- _STORED DATA_
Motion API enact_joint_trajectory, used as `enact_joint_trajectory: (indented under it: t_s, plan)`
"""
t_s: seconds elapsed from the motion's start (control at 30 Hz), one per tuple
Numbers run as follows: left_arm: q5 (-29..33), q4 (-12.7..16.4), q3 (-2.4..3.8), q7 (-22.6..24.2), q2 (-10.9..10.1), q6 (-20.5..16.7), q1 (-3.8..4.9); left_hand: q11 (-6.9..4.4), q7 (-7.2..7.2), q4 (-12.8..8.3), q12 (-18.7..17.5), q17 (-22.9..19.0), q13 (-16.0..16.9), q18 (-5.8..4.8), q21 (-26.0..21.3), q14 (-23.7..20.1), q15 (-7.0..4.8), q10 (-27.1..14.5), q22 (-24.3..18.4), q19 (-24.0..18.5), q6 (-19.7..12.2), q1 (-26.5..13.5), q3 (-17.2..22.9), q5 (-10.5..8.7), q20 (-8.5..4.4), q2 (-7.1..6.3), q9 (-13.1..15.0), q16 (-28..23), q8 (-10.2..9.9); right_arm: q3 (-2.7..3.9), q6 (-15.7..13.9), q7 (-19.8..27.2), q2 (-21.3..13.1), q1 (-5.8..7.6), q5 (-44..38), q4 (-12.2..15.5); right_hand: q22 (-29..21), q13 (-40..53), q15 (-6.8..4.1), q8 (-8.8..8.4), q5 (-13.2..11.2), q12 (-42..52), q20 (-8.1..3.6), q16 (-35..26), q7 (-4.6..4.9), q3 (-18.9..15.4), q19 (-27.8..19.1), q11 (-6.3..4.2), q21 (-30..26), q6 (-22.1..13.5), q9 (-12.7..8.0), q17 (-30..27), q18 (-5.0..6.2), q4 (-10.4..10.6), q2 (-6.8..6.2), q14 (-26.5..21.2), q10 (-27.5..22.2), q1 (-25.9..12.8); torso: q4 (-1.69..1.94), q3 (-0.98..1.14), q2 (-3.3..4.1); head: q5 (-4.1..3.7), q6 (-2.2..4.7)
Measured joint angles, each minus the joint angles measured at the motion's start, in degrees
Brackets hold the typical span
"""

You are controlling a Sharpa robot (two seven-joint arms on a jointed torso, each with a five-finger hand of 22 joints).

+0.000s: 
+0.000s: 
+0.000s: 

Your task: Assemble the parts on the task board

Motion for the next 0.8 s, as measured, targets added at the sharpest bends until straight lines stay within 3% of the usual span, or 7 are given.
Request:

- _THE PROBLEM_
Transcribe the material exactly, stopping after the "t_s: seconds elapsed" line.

- _WRITTEN RESPONSE_
Motion API enact_joint_trajectory, used as `enact_joint_trajectory: (indented under it: t_s, plan)`
"""
t_s: seconds elapsed from the motion's start (control at 30 Hz), one per tuple

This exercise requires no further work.